### [TASK PROMPT]
Work through the listing below, copying each line that carries the word "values".
[[ DATA FOR ANALYSIS, beginning ]]
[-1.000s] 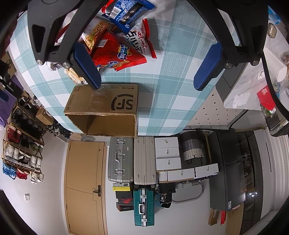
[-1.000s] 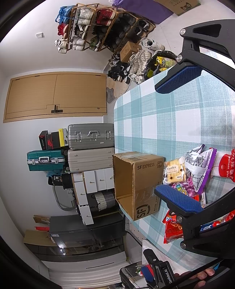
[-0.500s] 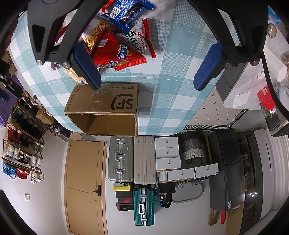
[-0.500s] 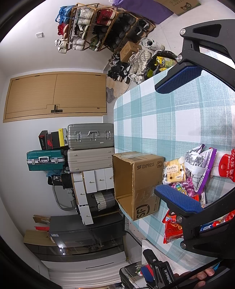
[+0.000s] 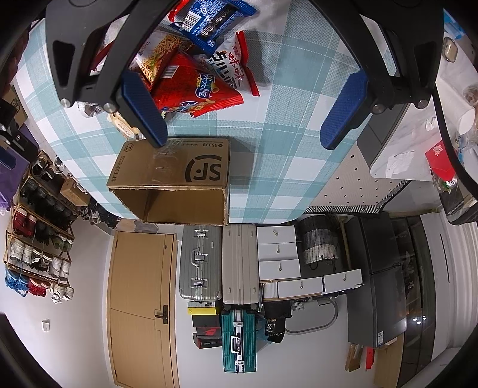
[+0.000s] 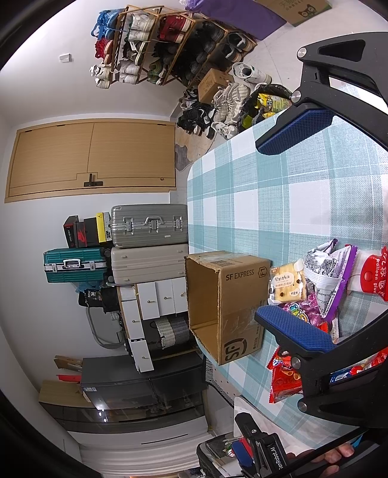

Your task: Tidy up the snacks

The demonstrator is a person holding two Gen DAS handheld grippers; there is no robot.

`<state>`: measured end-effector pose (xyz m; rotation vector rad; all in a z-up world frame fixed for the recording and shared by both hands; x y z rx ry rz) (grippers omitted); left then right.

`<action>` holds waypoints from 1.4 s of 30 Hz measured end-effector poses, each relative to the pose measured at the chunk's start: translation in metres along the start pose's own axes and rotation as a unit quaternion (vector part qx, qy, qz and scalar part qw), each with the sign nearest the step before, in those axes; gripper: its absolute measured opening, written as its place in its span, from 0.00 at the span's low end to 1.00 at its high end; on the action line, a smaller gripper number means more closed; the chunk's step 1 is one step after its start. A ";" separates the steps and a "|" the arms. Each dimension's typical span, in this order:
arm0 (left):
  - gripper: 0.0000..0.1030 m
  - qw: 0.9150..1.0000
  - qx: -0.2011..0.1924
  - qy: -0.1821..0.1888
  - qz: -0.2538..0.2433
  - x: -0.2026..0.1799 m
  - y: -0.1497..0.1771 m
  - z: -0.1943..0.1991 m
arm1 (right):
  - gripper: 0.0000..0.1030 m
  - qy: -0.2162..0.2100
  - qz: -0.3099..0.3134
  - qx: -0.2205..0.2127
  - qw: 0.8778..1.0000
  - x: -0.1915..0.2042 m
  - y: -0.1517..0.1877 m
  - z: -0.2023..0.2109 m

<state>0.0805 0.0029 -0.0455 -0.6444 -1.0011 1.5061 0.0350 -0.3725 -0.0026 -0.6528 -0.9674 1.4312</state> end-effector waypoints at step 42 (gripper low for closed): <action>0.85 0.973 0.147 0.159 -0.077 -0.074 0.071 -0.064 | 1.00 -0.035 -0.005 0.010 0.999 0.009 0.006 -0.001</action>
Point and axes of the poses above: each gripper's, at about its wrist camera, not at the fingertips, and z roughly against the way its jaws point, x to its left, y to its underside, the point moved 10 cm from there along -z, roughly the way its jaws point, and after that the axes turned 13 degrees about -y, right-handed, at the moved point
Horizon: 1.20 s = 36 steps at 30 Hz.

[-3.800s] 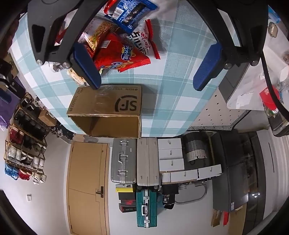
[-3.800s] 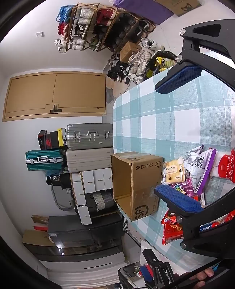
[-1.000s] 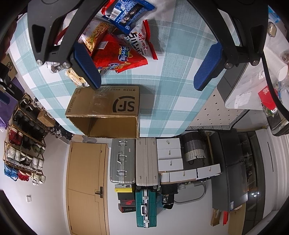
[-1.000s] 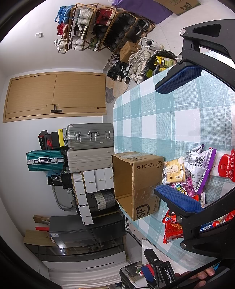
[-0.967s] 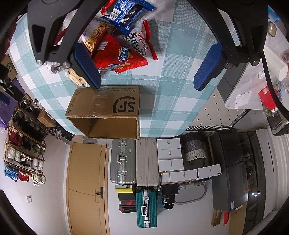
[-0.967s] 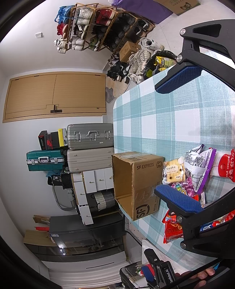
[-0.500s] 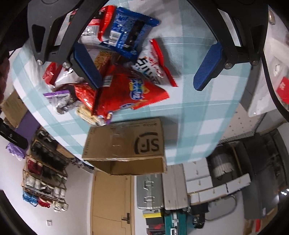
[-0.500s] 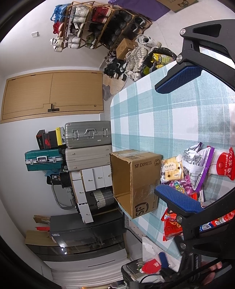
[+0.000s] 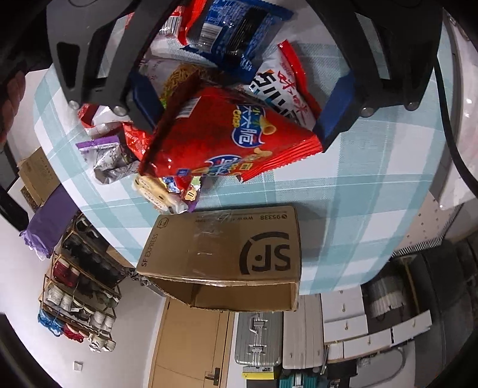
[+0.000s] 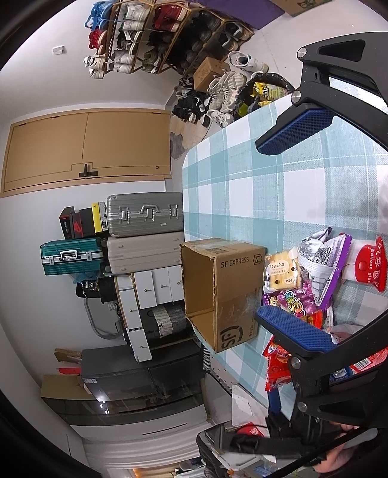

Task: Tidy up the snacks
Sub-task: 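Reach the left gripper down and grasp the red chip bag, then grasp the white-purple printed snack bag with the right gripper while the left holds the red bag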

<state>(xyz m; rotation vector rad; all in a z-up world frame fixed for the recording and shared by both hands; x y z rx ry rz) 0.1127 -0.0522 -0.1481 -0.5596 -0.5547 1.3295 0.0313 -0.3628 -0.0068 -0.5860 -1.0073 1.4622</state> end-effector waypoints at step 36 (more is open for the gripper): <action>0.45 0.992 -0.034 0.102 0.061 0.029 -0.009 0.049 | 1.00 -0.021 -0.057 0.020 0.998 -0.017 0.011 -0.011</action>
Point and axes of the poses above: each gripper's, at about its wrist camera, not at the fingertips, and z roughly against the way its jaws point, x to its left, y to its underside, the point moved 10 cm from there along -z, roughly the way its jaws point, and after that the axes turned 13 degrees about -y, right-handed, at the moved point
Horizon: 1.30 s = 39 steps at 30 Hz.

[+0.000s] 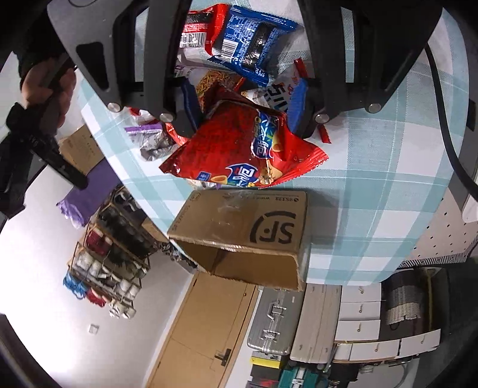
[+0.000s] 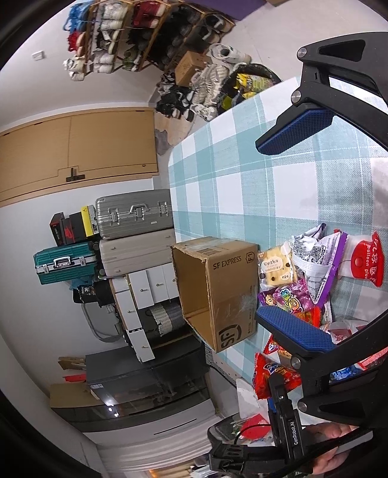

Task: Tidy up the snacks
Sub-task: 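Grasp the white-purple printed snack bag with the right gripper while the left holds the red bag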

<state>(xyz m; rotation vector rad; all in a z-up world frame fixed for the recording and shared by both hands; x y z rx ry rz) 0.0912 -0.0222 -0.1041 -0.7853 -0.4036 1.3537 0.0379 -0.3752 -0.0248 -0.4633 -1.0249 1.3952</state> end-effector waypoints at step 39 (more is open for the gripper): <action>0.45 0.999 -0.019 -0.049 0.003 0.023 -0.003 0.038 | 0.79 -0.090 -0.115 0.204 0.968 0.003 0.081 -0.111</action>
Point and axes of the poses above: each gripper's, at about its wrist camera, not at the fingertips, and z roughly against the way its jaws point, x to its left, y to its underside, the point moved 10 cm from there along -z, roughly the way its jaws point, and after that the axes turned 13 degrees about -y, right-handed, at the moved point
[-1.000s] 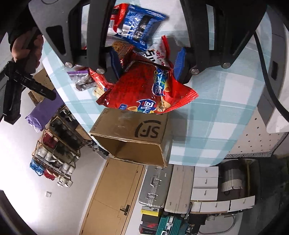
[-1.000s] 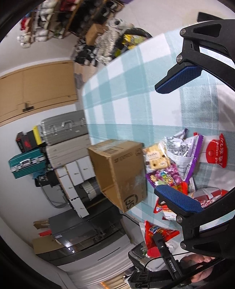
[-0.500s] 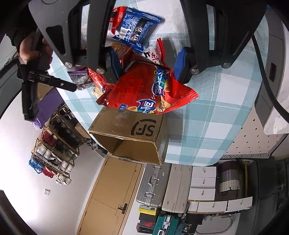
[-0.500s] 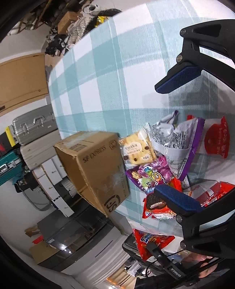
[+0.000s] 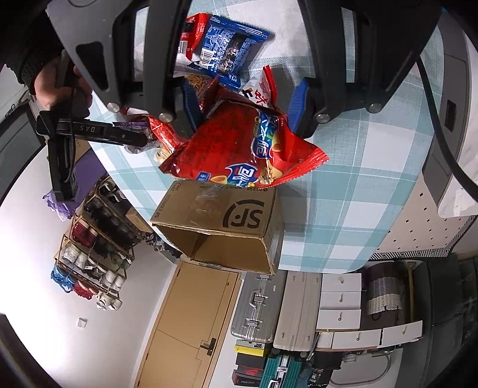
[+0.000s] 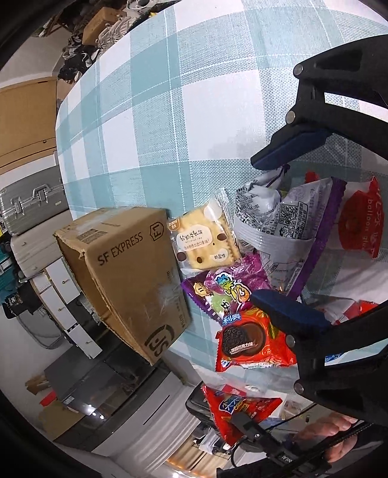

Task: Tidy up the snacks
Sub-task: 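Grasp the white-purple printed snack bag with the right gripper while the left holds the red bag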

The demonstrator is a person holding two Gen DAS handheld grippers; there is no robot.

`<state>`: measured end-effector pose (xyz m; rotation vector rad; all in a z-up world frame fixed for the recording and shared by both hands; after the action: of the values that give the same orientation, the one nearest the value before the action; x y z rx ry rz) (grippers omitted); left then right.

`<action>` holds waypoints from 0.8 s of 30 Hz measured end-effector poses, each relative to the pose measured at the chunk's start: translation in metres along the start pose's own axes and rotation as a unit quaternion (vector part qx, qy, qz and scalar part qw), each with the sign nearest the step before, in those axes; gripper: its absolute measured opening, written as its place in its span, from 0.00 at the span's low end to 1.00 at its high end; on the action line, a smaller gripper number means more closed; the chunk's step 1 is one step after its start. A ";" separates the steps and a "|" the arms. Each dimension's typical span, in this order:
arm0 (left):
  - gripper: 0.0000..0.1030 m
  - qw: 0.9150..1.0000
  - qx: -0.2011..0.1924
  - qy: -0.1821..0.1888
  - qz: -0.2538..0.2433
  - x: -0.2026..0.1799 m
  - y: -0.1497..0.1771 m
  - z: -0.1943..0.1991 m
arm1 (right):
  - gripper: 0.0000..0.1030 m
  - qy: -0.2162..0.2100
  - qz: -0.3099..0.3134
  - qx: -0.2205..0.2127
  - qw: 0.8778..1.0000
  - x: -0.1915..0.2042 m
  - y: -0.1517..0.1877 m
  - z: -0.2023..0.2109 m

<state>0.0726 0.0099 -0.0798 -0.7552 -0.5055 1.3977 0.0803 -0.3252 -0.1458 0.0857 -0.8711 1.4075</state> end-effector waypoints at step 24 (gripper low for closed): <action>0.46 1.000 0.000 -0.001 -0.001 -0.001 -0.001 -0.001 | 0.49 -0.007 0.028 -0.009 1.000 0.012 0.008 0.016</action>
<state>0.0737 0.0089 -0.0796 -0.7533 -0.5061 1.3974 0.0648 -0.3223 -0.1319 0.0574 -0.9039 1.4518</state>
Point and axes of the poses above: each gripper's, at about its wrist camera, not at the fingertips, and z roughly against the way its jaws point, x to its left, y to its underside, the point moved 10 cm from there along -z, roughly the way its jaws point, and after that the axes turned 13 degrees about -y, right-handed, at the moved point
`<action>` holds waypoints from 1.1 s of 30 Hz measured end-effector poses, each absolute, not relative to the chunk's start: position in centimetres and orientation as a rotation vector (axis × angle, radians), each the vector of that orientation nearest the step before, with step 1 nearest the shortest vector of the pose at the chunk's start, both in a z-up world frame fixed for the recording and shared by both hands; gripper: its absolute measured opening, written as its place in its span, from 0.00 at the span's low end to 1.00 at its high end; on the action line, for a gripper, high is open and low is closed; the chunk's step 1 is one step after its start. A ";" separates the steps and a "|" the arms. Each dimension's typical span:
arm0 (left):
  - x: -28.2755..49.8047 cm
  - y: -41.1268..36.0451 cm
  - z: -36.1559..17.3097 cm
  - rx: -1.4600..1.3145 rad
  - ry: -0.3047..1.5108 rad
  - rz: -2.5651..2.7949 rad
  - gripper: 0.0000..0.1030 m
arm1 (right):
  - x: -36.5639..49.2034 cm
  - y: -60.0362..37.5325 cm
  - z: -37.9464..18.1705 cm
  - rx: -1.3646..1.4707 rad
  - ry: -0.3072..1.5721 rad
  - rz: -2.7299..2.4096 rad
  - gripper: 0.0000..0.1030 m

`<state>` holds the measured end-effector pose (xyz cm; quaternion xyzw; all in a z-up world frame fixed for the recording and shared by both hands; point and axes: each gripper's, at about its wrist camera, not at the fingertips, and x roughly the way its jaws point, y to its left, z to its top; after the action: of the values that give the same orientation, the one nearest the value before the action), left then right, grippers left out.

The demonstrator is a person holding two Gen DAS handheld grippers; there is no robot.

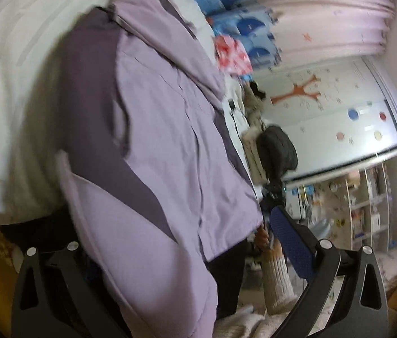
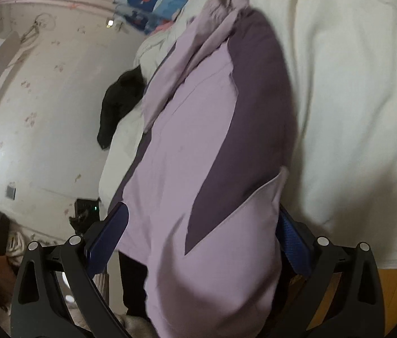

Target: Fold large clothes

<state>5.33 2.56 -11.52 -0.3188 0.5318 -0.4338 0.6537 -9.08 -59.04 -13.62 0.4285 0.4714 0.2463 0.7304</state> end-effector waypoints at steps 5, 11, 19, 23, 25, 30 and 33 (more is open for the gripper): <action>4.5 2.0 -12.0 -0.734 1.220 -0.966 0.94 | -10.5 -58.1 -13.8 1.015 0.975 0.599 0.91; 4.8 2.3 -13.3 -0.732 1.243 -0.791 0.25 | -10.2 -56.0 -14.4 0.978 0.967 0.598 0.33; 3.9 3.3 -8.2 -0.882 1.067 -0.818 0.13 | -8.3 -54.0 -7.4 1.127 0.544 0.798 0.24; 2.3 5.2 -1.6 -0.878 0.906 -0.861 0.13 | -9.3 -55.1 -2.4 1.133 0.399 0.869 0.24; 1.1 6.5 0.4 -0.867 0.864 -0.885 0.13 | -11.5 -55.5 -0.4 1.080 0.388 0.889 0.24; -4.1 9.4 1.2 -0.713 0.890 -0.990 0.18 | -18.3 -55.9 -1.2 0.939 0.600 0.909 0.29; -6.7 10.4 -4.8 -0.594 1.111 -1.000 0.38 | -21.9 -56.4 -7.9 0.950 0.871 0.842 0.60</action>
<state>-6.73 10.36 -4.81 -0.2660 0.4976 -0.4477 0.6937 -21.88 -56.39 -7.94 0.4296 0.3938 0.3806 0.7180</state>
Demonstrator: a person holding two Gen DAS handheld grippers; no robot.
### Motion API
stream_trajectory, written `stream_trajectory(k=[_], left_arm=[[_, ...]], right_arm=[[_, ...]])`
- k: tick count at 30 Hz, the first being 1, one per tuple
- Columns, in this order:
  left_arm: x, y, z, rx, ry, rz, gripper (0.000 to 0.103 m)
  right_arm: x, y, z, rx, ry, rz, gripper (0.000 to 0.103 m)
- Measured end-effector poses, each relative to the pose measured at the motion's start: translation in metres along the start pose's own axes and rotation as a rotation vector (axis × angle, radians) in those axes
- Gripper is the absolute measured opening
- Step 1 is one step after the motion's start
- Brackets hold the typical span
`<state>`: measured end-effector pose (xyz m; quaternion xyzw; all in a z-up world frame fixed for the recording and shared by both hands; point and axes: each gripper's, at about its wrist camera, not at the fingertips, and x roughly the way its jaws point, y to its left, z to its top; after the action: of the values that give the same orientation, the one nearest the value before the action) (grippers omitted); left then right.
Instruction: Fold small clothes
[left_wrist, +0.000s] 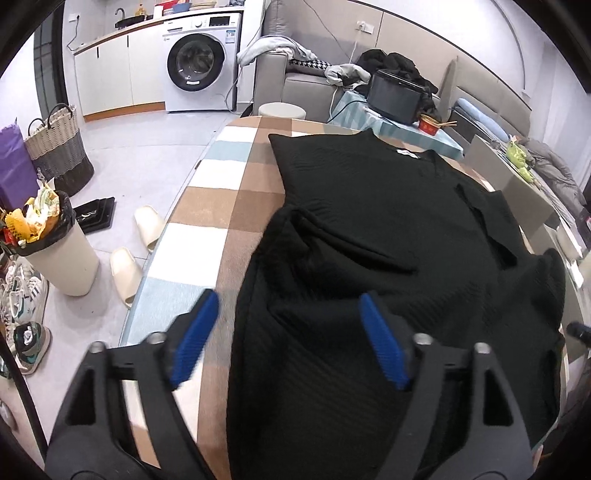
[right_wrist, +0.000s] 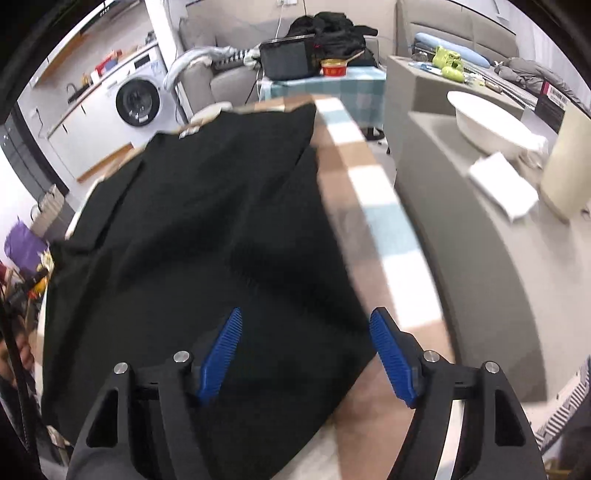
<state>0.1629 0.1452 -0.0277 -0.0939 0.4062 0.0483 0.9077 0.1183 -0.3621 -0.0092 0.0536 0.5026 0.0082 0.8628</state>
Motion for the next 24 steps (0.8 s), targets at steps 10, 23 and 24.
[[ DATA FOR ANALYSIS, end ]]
### [THE COMPLETED TASK]
`<state>`: measured end-effector pose (xyz m; rotation vector rad; all in a z-up world frame fixed for the recording and shared by both hands; after the action: of the values that give the same orientation, the one nearest the value before the action; x y z rx ry rz) (grippers omitted); left then right.
`<state>` holds the measured end-effector pose (xyz cm; quaternion xyzw; all in a z-up world frame fixed for the recording and shared by both hands; point and axes: each gripper's, at about its wrist camera, not at the fingertips, and x roughly the way its jaws point, y to its left, z to its top; after the action: of the values that give the same orientation, the one nearest the value before the action), left then right, grippers left out.
`<state>`: measured end-effector pose (xyz m; quaternion xyzw; all in a z-up world frame fixed for the recording and shared by both hands; point and axes: each gripper's, at about its wrist camera, not at the fingertips, and x roughly the way its jaws point, y to its left, z to its top; after the action: of the values that give the same orientation, the one nearest the value before the action) (grippers omitted); left then right.

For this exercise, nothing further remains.